*Action item*
For this exercise, write out each entry below exactly as it reads.

=-=-=-=-=

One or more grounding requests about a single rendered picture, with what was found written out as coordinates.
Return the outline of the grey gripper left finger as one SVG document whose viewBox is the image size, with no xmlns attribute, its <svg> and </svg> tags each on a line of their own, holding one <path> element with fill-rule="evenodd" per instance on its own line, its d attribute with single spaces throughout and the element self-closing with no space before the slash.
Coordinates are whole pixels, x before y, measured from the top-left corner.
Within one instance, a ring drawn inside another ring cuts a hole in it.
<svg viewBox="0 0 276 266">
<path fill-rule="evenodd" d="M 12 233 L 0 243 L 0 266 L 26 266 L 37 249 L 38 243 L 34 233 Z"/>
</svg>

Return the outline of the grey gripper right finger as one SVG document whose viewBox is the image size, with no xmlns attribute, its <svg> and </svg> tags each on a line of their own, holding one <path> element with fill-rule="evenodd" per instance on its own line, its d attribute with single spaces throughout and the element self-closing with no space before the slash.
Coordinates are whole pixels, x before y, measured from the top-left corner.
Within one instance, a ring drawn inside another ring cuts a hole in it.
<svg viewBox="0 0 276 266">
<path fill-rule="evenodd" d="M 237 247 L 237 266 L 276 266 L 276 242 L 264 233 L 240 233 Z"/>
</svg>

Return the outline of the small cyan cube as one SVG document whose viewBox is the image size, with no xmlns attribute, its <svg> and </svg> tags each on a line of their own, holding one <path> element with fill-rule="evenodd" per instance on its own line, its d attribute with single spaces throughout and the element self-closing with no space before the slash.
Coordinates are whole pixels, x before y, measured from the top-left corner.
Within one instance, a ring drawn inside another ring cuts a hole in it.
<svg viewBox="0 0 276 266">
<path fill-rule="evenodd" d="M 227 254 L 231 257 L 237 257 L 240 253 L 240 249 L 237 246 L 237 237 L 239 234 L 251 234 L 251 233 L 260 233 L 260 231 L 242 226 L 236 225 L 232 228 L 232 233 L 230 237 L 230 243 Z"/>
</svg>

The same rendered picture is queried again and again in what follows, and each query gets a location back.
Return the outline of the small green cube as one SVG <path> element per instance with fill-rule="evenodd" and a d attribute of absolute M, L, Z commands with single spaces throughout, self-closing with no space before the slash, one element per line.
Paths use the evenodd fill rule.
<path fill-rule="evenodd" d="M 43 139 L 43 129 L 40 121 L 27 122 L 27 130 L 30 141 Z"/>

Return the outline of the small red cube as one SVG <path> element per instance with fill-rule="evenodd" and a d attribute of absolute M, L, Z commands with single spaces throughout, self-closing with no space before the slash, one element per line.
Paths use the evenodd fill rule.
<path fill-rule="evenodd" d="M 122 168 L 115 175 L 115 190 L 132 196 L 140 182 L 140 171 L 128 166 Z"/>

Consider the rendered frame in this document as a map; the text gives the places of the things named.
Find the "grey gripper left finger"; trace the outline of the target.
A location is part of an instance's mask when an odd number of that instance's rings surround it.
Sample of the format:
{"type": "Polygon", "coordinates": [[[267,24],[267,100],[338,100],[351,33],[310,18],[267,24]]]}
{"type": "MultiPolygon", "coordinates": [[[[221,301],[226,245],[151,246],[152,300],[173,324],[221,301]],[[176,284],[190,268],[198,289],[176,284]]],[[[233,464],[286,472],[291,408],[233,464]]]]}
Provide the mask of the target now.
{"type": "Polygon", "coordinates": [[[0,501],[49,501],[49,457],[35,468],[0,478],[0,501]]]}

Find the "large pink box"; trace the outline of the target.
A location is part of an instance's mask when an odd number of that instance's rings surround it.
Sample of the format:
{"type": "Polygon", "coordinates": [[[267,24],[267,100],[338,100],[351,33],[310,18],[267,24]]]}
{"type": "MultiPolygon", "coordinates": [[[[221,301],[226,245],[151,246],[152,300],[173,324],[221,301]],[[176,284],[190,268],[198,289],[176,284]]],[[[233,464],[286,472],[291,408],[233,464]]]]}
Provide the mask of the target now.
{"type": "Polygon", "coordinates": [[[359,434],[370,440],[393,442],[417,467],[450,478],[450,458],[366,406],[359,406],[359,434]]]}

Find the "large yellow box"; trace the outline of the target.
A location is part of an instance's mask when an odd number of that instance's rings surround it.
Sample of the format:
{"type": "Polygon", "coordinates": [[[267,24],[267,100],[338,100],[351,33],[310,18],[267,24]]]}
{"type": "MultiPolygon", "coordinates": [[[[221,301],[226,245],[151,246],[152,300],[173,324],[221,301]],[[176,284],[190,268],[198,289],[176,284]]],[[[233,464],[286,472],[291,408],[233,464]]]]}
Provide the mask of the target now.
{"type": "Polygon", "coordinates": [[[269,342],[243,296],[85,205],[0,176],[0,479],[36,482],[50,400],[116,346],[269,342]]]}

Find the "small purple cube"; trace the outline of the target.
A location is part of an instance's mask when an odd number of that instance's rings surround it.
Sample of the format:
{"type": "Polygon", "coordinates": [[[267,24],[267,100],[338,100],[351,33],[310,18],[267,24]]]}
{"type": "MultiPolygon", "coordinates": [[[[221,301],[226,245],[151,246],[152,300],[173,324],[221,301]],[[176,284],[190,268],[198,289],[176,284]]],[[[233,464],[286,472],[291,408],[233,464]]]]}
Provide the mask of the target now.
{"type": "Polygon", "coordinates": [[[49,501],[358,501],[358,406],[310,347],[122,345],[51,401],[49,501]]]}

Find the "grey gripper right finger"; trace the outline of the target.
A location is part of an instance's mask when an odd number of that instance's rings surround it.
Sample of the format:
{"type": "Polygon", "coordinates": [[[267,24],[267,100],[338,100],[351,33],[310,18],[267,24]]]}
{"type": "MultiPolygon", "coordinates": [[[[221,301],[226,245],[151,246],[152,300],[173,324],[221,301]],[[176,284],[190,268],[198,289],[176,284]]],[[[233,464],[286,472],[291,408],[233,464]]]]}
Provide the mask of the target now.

=-=-=-=-=

*Solution to this exercise*
One or more grounding requests about a single rendered picture, with what was found written out as coordinates.
Return the outline of the grey gripper left finger as one SVG document whose viewBox is the image size, with no xmlns attribute, its <svg> and </svg> tags each on a line of their own, holding one <path> element with fill-rule="evenodd" per instance on its own line, its d attribute with single spaces throughout and the element self-closing with no space before the slash.
Coordinates are whole pixels, x before y, measured from the top-left corner.
Within one instance, a ring drawn inside another ring cuts a hole in it.
<svg viewBox="0 0 276 266">
<path fill-rule="evenodd" d="M 12 233 L 0 243 L 0 266 L 26 266 L 37 249 L 38 243 L 34 233 Z"/>
</svg>

Return the outline of the grey gripper right finger as one SVG document whose viewBox is the image size, with no xmlns attribute, its <svg> and </svg> tags each on a line of their own, holding one <path> element with fill-rule="evenodd" per instance on its own line, its d attribute with single spaces throughout and the element self-closing with no space before the slash.
Coordinates are whole pixels, x before y, measured from the top-left corner.
Within one instance, a ring drawn inside another ring cuts a hole in it.
<svg viewBox="0 0 276 266">
<path fill-rule="evenodd" d="M 237 247 L 237 266 L 276 266 L 276 242 L 264 233 L 240 233 Z"/>
</svg>

Return the outline of the small cyan cube as one SVG document whose viewBox is the image size, with no xmlns attribute, its <svg> and </svg> tags each on a line of their own, holding one <path> element with fill-rule="evenodd" per instance on its own line, its d attribute with single spaces throughout and the element self-closing with no space before the slash.
Coordinates are whole pixels, x before y, measured from the top-left corner.
Within one instance, a ring drawn inside another ring cuts a hole in it.
<svg viewBox="0 0 276 266">
<path fill-rule="evenodd" d="M 227 254 L 231 257 L 237 257 L 240 253 L 240 249 L 237 246 L 237 237 L 239 234 L 251 234 L 251 233 L 260 233 L 260 231 L 242 226 L 236 225 L 232 228 L 232 233 L 230 237 L 230 243 Z"/>
</svg>

The same rendered picture is queried again and again in what follows, and each query gets a location back.
Return the outline of the small green cube as one SVG <path> element per instance with fill-rule="evenodd" and a d attribute of absolute M, L, Z commands with single spaces throughout, self-closing with no space before the slash, one element per line.
Paths use the evenodd fill rule.
<path fill-rule="evenodd" d="M 43 139 L 43 129 L 40 121 L 27 122 L 27 130 L 30 141 Z"/>

Return the outline of the small red cube as one SVG <path> element per instance with fill-rule="evenodd" and a d attribute of absolute M, L, Z commands with single spaces throughout, self-closing with no space before the slash, one element per line.
Paths use the evenodd fill rule.
<path fill-rule="evenodd" d="M 122 168 L 115 175 L 115 190 L 132 196 L 140 182 L 140 171 L 128 166 Z"/>

Consider the rendered frame in this document as a map; the text gives the places of the things named.
Find the "grey gripper left finger"; trace the outline of the target.
A location is part of an instance's mask when an odd number of that instance's rings surround it.
Sample of the format:
{"type": "Polygon", "coordinates": [[[267,24],[267,100],[338,100],[351,33],[310,18],[267,24]]]}
{"type": "MultiPolygon", "coordinates": [[[[221,301],[226,245],[151,246],[152,300],[173,324],[221,301]],[[176,284],[190,268],[198,289],[176,284]]],[[[233,464],[286,472],[291,408],[233,464]]]]}
Provide the mask of the target now.
{"type": "Polygon", "coordinates": [[[0,501],[49,501],[49,457],[35,468],[0,478],[0,501]]]}

Find the "large pink box"; trace the outline of the target.
A location is part of an instance's mask when an odd number of that instance's rings surround it.
Sample of the format:
{"type": "Polygon", "coordinates": [[[267,24],[267,100],[338,100],[351,33],[310,18],[267,24]]]}
{"type": "MultiPolygon", "coordinates": [[[[221,301],[226,245],[151,246],[152,300],[173,324],[221,301]],[[176,284],[190,268],[198,289],[176,284]]],[[[233,464],[286,472],[291,408],[233,464]]]]}
Provide the mask of the target now.
{"type": "Polygon", "coordinates": [[[359,434],[370,440],[393,442],[417,467],[450,478],[450,458],[366,406],[359,406],[359,434]]]}

Find the "large yellow box"; trace the outline of the target.
A location is part of an instance's mask when an odd number of that instance's rings surround it.
Sample of the format:
{"type": "Polygon", "coordinates": [[[267,24],[267,100],[338,100],[351,33],[310,18],[267,24]]]}
{"type": "MultiPolygon", "coordinates": [[[[221,301],[226,245],[151,246],[152,300],[173,324],[221,301]],[[176,284],[190,268],[198,289],[176,284]]],[[[233,464],[286,472],[291,408],[233,464]]]]}
Provide the mask of the target now.
{"type": "Polygon", "coordinates": [[[269,342],[243,296],[85,205],[0,176],[0,479],[36,482],[50,400],[116,346],[269,342]]]}

Find the "small purple cube"; trace the outline of the target.
A location is part of an instance's mask when an odd number of that instance's rings surround it.
Sample of the format:
{"type": "Polygon", "coordinates": [[[267,24],[267,100],[338,100],[351,33],[310,18],[267,24]]]}
{"type": "MultiPolygon", "coordinates": [[[[221,301],[226,245],[151,246],[152,300],[173,324],[221,301]],[[176,284],[190,268],[198,289],[176,284]]],[[[233,464],[286,472],[291,408],[233,464]]]]}
Provide the mask of the target now.
{"type": "Polygon", "coordinates": [[[49,501],[358,501],[358,406],[310,347],[122,345],[51,401],[49,501]]]}

Find the "grey gripper right finger"; trace the outline of the target.
A location is part of an instance's mask when an odd number of that instance's rings surround it.
Sample of the format:
{"type": "Polygon", "coordinates": [[[267,24],[267,100],[338,100],[351,33],[310,18],[267,24]]]}
{"type": "MultiPolygon", "coordinates": [[[[221,301],[226,245],[151,246],[152,300],[173,324],[221,301]],[[176,284],[190,268],[198,289],[176,284]]],[[[233,464],[286,472],[291,408],[233,464]]]]}
Provide the mask of the target now.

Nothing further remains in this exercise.